WORK INSTRUCTIONS
Copy each line of the data that has "tablecloth" in it.

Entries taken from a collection

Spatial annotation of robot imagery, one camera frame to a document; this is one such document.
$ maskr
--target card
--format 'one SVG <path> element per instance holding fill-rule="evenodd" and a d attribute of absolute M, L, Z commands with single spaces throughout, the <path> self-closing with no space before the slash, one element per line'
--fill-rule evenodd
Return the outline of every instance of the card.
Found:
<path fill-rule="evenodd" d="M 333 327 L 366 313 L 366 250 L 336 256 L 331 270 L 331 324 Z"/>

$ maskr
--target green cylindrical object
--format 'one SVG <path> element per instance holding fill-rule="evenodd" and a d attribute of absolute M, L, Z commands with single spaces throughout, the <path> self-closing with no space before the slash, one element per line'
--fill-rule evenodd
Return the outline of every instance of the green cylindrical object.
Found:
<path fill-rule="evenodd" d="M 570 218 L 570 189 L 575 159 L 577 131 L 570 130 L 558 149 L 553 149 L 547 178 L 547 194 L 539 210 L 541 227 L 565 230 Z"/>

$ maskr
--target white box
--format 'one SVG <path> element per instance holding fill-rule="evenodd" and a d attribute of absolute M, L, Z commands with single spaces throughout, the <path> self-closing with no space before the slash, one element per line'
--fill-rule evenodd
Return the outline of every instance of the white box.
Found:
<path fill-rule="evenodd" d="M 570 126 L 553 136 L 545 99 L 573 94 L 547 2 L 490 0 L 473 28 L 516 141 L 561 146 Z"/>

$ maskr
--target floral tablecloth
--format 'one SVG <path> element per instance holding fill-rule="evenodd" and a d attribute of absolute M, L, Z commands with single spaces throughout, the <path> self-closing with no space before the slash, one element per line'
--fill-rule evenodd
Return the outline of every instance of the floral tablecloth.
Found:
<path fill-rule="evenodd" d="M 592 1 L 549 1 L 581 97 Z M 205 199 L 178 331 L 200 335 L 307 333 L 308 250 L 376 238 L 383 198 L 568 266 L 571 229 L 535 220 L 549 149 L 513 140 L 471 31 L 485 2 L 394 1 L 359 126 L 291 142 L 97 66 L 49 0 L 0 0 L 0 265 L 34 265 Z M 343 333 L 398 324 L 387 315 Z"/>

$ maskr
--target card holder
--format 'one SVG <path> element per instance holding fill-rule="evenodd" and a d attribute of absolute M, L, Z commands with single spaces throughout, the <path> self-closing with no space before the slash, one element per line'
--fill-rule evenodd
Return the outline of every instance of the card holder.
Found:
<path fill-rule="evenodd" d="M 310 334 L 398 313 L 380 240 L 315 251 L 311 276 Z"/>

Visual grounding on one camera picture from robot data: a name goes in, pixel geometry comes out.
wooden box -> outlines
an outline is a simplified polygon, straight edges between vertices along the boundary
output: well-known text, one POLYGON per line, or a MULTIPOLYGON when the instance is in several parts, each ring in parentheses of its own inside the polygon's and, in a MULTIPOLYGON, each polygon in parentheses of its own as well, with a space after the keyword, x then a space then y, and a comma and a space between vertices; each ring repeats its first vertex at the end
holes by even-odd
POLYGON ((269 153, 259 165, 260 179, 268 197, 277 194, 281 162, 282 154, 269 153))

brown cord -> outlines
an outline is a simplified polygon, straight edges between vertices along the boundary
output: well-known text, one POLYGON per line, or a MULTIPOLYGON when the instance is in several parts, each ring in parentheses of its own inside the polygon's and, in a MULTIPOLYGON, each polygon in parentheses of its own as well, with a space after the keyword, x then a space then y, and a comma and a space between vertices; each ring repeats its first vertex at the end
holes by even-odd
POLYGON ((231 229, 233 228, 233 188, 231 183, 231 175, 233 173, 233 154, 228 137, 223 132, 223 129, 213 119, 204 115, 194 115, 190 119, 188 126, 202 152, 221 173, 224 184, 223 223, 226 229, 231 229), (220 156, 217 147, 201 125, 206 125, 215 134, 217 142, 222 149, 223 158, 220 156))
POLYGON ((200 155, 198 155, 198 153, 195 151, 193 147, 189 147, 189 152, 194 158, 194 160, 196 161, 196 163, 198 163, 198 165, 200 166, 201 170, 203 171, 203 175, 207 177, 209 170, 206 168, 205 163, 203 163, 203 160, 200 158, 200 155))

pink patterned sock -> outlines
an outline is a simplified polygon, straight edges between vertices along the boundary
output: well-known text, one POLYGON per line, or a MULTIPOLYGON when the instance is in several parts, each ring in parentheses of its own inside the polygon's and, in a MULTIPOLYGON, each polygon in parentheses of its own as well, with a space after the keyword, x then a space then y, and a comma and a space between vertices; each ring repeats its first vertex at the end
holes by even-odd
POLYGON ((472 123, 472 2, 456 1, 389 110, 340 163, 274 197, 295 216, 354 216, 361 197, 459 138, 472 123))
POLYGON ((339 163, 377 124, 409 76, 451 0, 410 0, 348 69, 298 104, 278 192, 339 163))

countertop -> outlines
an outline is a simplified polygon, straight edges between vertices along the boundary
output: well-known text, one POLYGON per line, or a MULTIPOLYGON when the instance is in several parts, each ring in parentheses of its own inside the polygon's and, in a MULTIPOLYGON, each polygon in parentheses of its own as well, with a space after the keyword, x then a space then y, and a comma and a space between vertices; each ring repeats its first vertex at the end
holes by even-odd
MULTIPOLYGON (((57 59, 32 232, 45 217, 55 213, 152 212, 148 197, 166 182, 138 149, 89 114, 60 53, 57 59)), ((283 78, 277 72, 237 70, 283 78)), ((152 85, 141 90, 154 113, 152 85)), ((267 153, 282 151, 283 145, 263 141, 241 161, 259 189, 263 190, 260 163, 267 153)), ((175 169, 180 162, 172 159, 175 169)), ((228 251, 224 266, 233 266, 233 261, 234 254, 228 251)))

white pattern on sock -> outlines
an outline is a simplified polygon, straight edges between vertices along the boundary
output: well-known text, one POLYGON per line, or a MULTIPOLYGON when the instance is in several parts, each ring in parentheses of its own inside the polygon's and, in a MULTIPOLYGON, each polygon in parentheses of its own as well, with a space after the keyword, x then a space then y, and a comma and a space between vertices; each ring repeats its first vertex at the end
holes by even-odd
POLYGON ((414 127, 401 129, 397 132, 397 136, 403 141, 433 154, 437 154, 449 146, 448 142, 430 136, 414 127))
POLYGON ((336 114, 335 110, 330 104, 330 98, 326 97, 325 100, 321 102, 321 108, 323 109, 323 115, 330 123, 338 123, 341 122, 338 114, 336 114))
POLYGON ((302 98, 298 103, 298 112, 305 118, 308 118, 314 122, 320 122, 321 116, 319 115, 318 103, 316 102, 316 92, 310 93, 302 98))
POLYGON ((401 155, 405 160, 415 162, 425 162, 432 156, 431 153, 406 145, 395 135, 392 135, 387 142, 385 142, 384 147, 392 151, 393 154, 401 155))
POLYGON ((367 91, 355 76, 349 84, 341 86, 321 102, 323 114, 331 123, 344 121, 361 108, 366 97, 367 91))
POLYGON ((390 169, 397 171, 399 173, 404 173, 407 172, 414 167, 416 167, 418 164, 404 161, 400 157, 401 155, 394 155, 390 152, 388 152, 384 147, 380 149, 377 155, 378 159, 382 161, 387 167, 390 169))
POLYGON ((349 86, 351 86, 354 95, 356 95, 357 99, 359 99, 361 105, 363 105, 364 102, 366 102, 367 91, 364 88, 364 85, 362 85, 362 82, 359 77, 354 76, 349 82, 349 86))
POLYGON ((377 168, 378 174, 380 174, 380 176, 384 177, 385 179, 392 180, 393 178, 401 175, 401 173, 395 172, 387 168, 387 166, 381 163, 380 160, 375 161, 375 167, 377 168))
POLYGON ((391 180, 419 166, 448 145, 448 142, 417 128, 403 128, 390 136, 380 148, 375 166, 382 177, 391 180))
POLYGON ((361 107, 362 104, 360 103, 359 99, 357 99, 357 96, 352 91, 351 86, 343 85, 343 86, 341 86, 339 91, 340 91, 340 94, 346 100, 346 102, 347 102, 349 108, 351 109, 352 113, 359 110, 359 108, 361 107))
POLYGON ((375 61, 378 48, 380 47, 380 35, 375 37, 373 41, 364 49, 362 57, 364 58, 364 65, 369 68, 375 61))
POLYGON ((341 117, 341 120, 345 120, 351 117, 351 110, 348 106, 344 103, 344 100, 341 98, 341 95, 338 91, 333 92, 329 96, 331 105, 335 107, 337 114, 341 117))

WRITTEN ANSWER
--target floral tablecloth
Return the outline of every instance of the floral tablecloth.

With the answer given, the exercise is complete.